Work request:
Print, without alteration, the lines that extend from the one holding "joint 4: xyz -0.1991" to the final line of the listing below.

Supplied information:
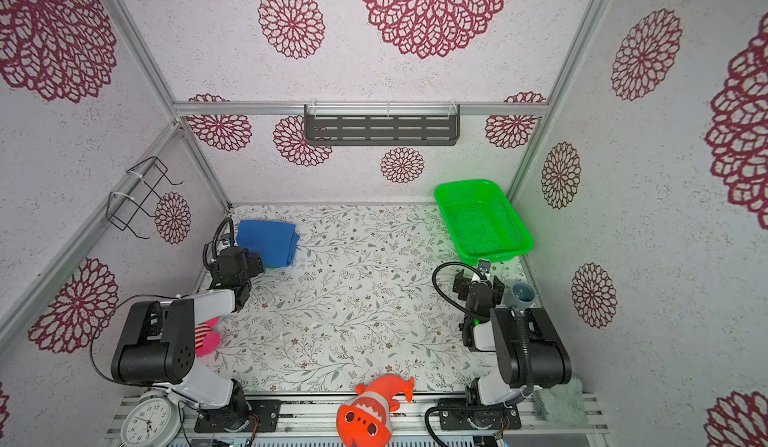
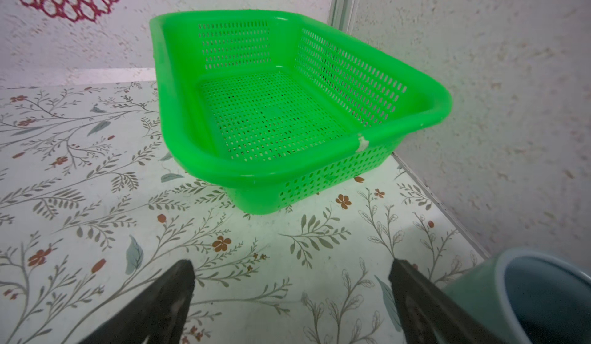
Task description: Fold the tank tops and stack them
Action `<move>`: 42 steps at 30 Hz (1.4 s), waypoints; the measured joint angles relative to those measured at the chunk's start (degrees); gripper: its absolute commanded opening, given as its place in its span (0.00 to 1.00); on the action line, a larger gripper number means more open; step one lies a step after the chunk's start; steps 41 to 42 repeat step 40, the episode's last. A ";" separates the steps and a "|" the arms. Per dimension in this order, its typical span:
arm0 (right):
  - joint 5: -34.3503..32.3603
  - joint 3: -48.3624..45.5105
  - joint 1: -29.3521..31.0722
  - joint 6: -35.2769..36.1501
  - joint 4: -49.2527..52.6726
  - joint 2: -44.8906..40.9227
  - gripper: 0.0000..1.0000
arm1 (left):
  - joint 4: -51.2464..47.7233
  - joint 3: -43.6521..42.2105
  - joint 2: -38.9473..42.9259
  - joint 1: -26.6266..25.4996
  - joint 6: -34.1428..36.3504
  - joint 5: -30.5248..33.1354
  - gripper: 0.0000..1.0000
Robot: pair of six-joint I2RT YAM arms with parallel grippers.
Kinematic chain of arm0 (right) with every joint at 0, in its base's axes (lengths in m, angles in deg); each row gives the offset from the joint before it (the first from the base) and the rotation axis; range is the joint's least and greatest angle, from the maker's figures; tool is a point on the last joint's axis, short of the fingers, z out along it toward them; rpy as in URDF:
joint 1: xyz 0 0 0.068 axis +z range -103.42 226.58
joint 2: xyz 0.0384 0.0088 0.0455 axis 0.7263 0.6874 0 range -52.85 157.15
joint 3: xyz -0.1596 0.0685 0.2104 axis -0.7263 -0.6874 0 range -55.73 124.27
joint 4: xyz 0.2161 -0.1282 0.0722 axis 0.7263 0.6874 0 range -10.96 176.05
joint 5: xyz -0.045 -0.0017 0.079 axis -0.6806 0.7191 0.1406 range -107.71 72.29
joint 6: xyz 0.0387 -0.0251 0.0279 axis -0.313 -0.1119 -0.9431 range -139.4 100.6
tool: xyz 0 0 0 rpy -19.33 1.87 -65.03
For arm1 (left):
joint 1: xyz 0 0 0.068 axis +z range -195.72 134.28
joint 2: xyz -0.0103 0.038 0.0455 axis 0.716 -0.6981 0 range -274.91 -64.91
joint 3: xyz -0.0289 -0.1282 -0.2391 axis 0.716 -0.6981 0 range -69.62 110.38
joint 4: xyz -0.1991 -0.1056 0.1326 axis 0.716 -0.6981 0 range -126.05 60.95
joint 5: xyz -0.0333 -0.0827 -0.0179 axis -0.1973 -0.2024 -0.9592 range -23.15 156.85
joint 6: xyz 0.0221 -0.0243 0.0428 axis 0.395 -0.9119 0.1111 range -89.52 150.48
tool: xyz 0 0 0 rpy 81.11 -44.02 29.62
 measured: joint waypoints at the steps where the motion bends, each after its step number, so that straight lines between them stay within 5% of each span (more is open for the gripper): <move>1: 0.09 0.00 0.00 0.00 -0.20 0.02 0.99 | 0.02 0.00 0.00 0.07 0.00 -0.52 0.97; 10: 0.44 0.00 0.00 0.02 -0.61 0.02 0.99 | 2.08 -1.70 0.92 2.21 -0.63 -6.14 0.97; 20: 0.46 0.00 0.00 0.02 -0.63 0.02 0.99 | 17.49 -13.97 3.04 2.12 -1.38 -6.51 0.97; 42: 0.42 0.00 0.07 0.04 -0.61 0.04 0.99 | 23.74 -14.08 2.95 2.34 -1.55 -6.47 0.97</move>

Your solution:
joint 4: xyz -0.1991 -0.1056 0.1326 axis 0.716 -0.6981 0 range -126.05 60.95
joint 5: xyz -0.0333 -0.0827 -0.0179 axis -0.1973 -0.2024 -0.9592 range -23.15 156.85
joint 6: xyz 0.0221 -0.0243 0.0428 axis 0.395 -0.9119 0.1111 range -89.52 150.48
tool: xyz 0 0 0 rpy 81.11 -44.02 29.62
 measured: joint waypoints at the steps where the motion bends, each after its step number, so that straight lines between them stay within 5% of each span (more is open for the gripper): <move>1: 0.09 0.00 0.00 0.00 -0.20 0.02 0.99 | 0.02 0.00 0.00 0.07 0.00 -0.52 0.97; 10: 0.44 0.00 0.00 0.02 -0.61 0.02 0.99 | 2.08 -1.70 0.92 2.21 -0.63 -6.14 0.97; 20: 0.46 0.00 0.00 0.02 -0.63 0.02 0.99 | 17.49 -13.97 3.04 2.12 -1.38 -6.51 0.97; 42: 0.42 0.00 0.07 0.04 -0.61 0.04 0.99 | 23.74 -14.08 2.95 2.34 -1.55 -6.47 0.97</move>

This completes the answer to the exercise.